Posts Tagged ‘powerboat’

Trending theme

Sunday, May 14th, 2017

Over the last few months, Team Britannia has been putting out press releases every so often for individual members of the crew, targeting them at publications in their own locality, as well as in Portsmouth, the home of the project. It’s a great way of keeping the publicity ticking over, even when there isn’t much else to report.

The middle of May finally saw my turn. and it’s been interesting following it up to see who decided to run with the story. Not surprisingly, my local newspapers the Eastern Daily Press and Eastern Evening News ran it, along with Teamlocals and The News in Portsmouth.

It also featured in the marine press, including All About Shipping, and sporting publication The Sport Feed. Perhaps the most surprising aspect of it all was to find that the phrase “Clive’s skills and experience” had popped up as a trending theme on Team Britannia’s word cloud, which highlights the most often used words or phrases in our current media coverage.

Bear visits boat

Friday, April 28th, 2017

It would be nice to say it was a pleasant surprise, but it had actually been on the cards for some time. Even so, when renowned TV adventurer Bear Grylls paid a visit to Team Britannia‘s round the world record-attempting powerboat, under construction at ABC Marine on Hayling Island, it was still a nice boost for the project, making a story in the Portsmouth News. It was quite a coup, too, for Team Britannia’s PR director’s young son Edward. He managed to land a Cubs’ communication badge when he interviewed the Chief Scout on a wide variety of topics.

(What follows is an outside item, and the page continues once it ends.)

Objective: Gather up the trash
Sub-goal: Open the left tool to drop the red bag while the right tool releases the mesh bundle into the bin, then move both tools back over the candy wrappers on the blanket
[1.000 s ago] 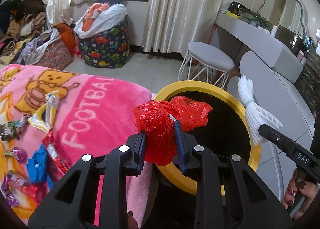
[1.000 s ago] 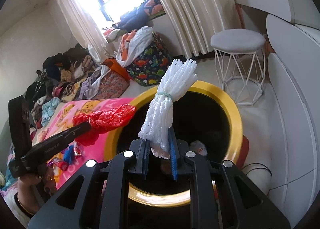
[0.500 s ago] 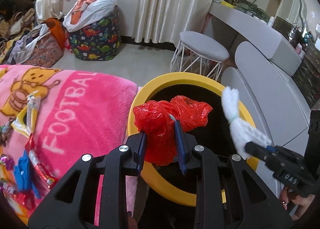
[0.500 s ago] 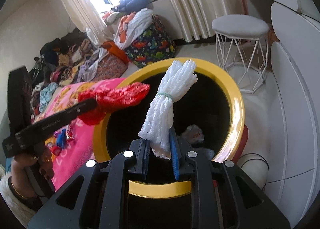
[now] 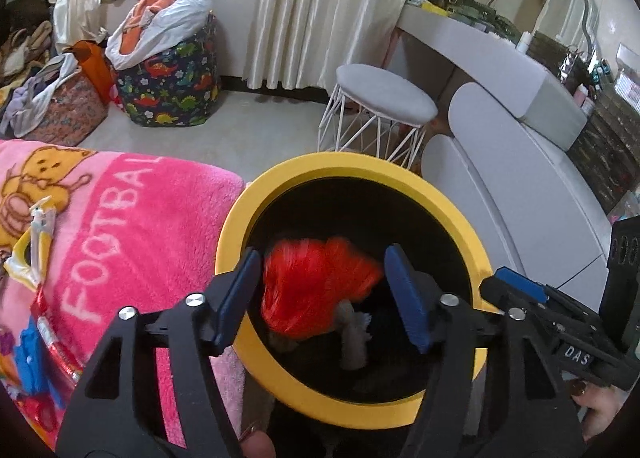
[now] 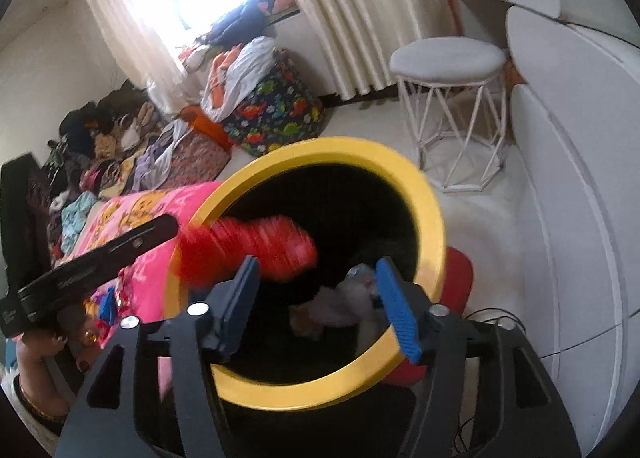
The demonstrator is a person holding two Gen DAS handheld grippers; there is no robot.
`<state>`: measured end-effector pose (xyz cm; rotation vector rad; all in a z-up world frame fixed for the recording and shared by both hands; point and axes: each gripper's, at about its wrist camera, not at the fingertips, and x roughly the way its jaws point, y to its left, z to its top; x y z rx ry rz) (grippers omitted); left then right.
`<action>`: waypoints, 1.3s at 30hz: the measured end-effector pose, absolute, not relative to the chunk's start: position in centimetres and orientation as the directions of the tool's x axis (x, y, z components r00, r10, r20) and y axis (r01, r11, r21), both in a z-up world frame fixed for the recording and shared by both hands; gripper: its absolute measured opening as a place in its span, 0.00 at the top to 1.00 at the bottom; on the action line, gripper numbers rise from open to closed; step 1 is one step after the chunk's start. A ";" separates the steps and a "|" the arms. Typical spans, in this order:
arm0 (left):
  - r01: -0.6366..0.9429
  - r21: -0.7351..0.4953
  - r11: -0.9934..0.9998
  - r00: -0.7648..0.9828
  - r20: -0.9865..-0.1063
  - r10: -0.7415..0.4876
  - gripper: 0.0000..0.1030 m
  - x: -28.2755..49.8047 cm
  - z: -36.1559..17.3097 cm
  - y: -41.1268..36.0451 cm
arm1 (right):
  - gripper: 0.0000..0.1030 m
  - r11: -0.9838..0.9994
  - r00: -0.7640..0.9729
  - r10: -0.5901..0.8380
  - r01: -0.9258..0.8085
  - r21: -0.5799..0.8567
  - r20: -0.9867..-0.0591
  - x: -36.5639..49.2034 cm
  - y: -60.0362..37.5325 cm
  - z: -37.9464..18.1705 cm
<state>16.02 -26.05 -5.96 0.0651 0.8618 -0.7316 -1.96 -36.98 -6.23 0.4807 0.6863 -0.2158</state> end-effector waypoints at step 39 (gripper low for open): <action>0.493 -0.150 0.857 0.654 -0.585 -0.479 0.11 11.1 -3.2 -15.2 | 0.08 0.903 0.831 -0.220 0.372 0.217 -0.510 -2.5 -31.0 -2.0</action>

Team Britannia skipper Alan Priddy had remained in touch with Bear ever since 2003, when Alan, Jan Falkowski and I made a northern crossing of the Atlantic in the round the world RIB Spirit of Cardiff, just ahead of Bear’s own attempt via a similar route in an open RIB. Our crossing was quite a bit quicker (we set the unofficial record for a fastest transatlantic by RIB), but to be fair, we had a cabin and Bear didn’t, and that does make a big difference. And of course it wasn’t us that went on to make TV survival programmes which included the US President!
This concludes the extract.